Objective. Investigation of the effect of Fagales sawdust extracts on growth, morphological characteristics, and induction of synthesis of oxidizing enzymes by macromycetes of the species T. versicolor in surface culture.
Methods. The objects of research were 5 strains of T. versicolor, which were cultivated on the synthetic agarized Norcrans media on Petri dishes. The influence of the sawdust extracts of 3 tree species, which acted as a basis for research media, was studied. The following cultural indicators were investigated: colony size, radial growth rate, and growth rate. The research also covered the study of macromycetes' morphological characteristics and the ability of Fagales sawdust extracts to induce the synthesis of oxidative enzymes.

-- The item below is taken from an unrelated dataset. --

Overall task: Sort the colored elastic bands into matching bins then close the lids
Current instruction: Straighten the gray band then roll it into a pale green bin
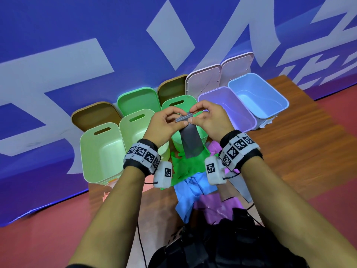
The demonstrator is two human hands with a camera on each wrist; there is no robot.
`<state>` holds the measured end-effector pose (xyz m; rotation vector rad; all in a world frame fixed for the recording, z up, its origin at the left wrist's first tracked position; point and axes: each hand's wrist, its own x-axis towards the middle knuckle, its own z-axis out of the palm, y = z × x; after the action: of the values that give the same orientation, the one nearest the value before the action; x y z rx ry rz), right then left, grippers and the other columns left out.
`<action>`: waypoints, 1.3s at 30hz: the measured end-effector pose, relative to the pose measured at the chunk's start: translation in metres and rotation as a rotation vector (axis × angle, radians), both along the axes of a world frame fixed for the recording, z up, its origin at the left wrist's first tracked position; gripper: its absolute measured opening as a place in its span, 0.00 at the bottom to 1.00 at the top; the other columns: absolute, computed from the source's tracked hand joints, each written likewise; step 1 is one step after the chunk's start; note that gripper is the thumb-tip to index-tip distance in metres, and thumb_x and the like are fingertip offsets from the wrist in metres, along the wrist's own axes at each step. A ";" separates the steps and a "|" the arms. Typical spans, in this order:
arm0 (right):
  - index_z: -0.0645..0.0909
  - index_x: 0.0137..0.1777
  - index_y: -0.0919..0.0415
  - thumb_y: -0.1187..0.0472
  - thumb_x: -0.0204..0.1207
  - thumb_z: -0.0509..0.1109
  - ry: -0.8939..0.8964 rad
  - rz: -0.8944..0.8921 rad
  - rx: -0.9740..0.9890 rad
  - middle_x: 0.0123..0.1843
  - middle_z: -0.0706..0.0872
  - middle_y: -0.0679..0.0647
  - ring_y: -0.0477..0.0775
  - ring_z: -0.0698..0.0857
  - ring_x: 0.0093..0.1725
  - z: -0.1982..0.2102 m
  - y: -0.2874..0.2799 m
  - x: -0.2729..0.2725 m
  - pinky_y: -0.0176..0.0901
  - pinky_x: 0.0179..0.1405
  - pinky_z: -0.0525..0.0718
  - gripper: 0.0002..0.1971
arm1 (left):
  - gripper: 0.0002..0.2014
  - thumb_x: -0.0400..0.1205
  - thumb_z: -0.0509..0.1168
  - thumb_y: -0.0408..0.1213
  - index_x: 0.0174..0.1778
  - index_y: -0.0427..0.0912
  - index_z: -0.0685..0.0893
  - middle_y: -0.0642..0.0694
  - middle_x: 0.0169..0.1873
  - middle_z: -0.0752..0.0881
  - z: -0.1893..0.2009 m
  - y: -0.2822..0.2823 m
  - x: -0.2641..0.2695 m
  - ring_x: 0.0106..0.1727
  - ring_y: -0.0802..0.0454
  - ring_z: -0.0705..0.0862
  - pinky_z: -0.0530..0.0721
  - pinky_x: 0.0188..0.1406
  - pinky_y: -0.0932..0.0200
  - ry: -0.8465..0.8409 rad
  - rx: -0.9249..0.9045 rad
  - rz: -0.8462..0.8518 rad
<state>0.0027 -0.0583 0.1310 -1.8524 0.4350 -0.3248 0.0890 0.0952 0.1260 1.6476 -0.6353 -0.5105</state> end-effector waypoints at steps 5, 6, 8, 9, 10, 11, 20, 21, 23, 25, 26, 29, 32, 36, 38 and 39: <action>0.87 0.47 0.54 0.64 0.70 0.81 0.026 -0.050 -0.085 0.35 0.88 0.49 0.59 0.89 0.42 -0.001 0.001 0.000 0.47 0.50 0.87 0.08 | 0.11 0.75 0.73 0.20 0.52 0.30 0.85 0.39 0.42 0.91 0.000 -0.001 0.002 0.43 0.55 0.87 0.85 0.52 0.61 -0.007 -0.002 -0.006; 0.88 0.46 0.54 0.64 0.70 0.81 0.023 -0.059 -0.102 0.34 0.88 0.49 0.58 0.88 0.41 -0.001 0.002 0.000 0.46 0.48 0.86 0.07 | 0.11 0.75 0.74 0.21 0.52 0.31 0.85 0.39 0.42 0.91 0.000 -0.001 0.002 0.43 0.55 0.87 0.84 0.51 0.61 -0.008 -0.004 -0.009; 0.88 0.44 0.53 0.62 0.70 0.81 0.018 -0.070 -0.117 0.32 0.87 0.48 0.55 0.87 0.39 -0.001 0.002 0.000 0.43 0.45 0.84 0.06 | 0.12 0.76 0.74 0.21 0.54 0.33 0.85 0.40 0.42 0.92 0.000 -0.001 0.001 0.43 0.55 0.87 0.85 0.50 0.62 0.005 -0.012 -0.006; 0.88 0.44 0.52 0.62 0.70 0.81 0.016 -0.073 -0.118 0.31 0.86 0.48 0.54 0.86 0.37 -0.002 0.001 0.000 0.43 0.44 0.84 0.06 | 0.14 0.76 0.73 0.21 0.55 0.34 0.84 0.40 0.42 0.92 0.000 -0.001 0.000 0.44 0.53 0.88 0.85 0.50 0.61 0.023 -0.019 0.002; 0.87 0.43 0.51 0.61 0.70 0.81 0.013 -0.075 -0.117 0.31 0.86 0.47 0.53 0.86 0.36 -0.003 0.001 0.000 0.42 0.43 0.84 0.06 | 0.15 0.76 0.73 0.21 0.58 0.35 0.84 0.39 0.43 0.92 -0.001 -0.001 0.000 0.44 0.52 0.88 0.86 0.50 0.61 0.042 -0.024 0.012; 0.87 0.43 0.50 0.60 0.70 0.81 0.012 -0.077 -0.116 0.32 0.87 0.47 0.52 0.86 0.36 -0.004 0.000 0.000 0.42 0.43 0.85 0.06 | 0.16 0.76 0.74 0.22 0.59 0.35 0.83 0.38 0.44 0.92 -0.001 -0.001 0.000 0.45 0.51 0.89 0.86 0.50 0.60 0.052 -0.023 0.022; 0.84 0.43 0.52 0.66 0.69 0.81 -0.061 -0.068 -0.004 0.45 0.89 0.58 0.49 0.83 0.40 -0.011 0.000 -0.002 0.48 0.51 0.88 0.10 | 0.10 0.75 0.75 0.24 0.50 0.36 0.88 0.40 0.45 0.90 -0.010 -0.003 0.002 0.46 0.53 0.87 0.85 0.52 0.61 -0.018 -0.033 0.023; 0.84 0.43 0.51 0.66 0.69 0.81 -0.068 -0.074 0.009 0.44 0.89 0.59 0.49 0.83 0.40 -0.013 -0.001 -0.003 0.49 0.52 0.88 0.11 | 0.10 0.75 0.75 0.24 0.49 0.39 0.88 0.42 0.45 0.90 -0.012 -0.004 0.002 0.46 0.54 0.87 0.84 0.53 0.61 -0.011 -0.040 0.026; 0.83 0.48 0.51 0.66 0.70 0.80 -0.072 -0.080 0.061 0.41 0.87 0.55 0.49 0.82 0.38 -0.014 -0.002 -0.006 0.47 0.52 0.87 0.13 | 0.10 0.76 0.75 0.25 0.48 0.42 0.87 0.47 0.43 0.89 -0.019 -0.005 0.001 0.44 0.56 0.86 0.83 0.52 0.62 0.008 -0.023 0.042; 0.82 0.56 0.53 0.67 0.71 0.80 -0.066 -0.072 0.100 0.40 0.86 0.51 0.47 0.81 0.37 -0.015 -0.005 -0.010 0.44 0.51 0.86 0.16 | 0.08 0.77 0.74 0.25 0.48 0.41 0.87 0.50 0.42 0.88 -0.025 -0.005 -0.001 0.42 0.57 0.84 0.81 0.51 0.63 0.017 -0.005 0.037; 0.83 0.56 0.54 0.66 0.71 0.80 -0.061 -0.068 0.100 0.40 0.87 0.50 0.47 0.82 0.37 -0.016 -0.007 -0.011 0.44 0.52 0.86 0.16 | 0.08 0.77 0.73 0.26 0.48 0.41 0.87 0.50 0.41 0.88 -0.027 -0.005 -0.002 0.42 0.57 0.84 0.81 0.51 0.63 0.019 -0.008 0.031; 0.86 0.49 0.52 0.63 0.69 0.80 -0.043 -0.053 0.077 0.43 0.90 0.55 0.50 0.86 0.42 -0.023 -0.011 -0.012 0.49 0.53 0.88 0.10 | 0.07 0.76 0.72 0.30 0.46 0.44 0.87 0.46 0.39 0.85 -0.031 -0.008 -0.005 0.40 0.53 0.80 0.78 0.46 0.66 0.020 -0.014 0.019; 0.86 0.47 0.53 0.68 0.70 0.78 -0.008 -0.041 0.137 0.44 0.89 0.58 0.51 0.86 0.43 -0.032 -0.014 -0.014 0.49 0.55 0.87 0.10 | 0.08 0.76 0.70 0.29 0.43 0.47 0.84 0.42 0.38 0.81 -0.037 -0.016 -0.009 0.39 0.49 0.74 0.74 0.40 0.68 0.045 0.014 0.011; 0.88 0.42 0.49 0.67 0.70 0.75 0.080 -0.064 0.153 0.42 0.89 0.52 0.51 0.86 0.44 -0.050 -0.023 -0.018 0.50 0.57 0.87 0.10 | 0.09 0.78 0.68 0.22 0.43 0.42 0.82 0.45 0.36 0.81 -0.051 -0.022 -0.017 0.38 0.55 0.77 0.74 0.38 0.72 0.065 0.071 0.038; 0.88 0.39 0.45 0.59 0.67 0.74 0.137 -0.089 0.122 0.39 0.90 0.49 0.53 0.88 0.45 -0.063 -0.030 -0.021 0.54 0.58 0.88 0.07 | 0.07 0.75 0.68 0.27 0.41 0.44 0.82 0.48 0.34 0.82 -0.057 -0.024 -0.020 0.36 0.59 0.78 0.75 0.37 0.70 0.091 0.072 0.050; 0.88 0.38 0.43 0.58 0.67 0.73 0.167 -0.092 0.101 0.39 0.91 0.48 0.54 0.89 0.46 -0.071 -0.035 -0.023 0.55 0.59 0.88 0.07 | 0.06 0.75 0.67 0.28 0.40 0.45 0.82 0.48 0.34 0.82 -0.060 -0.025 -0.022 0.35 0.59 0.78 0.75 0.36 0.70 0.108 0.079 0.055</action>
<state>-0.0205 -0.0932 0.0595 -1.7703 0.6409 -0.2064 0.0674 0.0705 0.0659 1.6948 -0.4949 -0.5868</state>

Results. It is established that growth on media with the addition of birch extract is more intense: the radial growth rate is 11.2–13.6 mm/day, while for beech and oak, the growth rate ranges from 11.6–13.1 and 11.5–12.6 mm/day respectively. The highest growth value on all media is recorded for T. versicolor 353. The value of the growth rate on the medium with birch sawdust extracts varied in the range 15.8–92.1, for medium with beech extracts – 19.4–46.1, with oak extracts – 15.5–46,7, and the highest growth value was recorded during the cultivation of T. versicolor 5299. The beech and oak sawdust extracts intensified the synthesis of laccase, peroxidase, and tyrosinase, which was strongly expressed in T. versicolor 353, so it was chosen for further experiments with submerged cultivation.
Conclusions. Birch, beech, and oak sawdust extracts can be used to increase the accumulation of T. versicolor biomass while beech and oak sawdust extracts are preferable for the intensification of the synthesis of oxidase-type enzymes.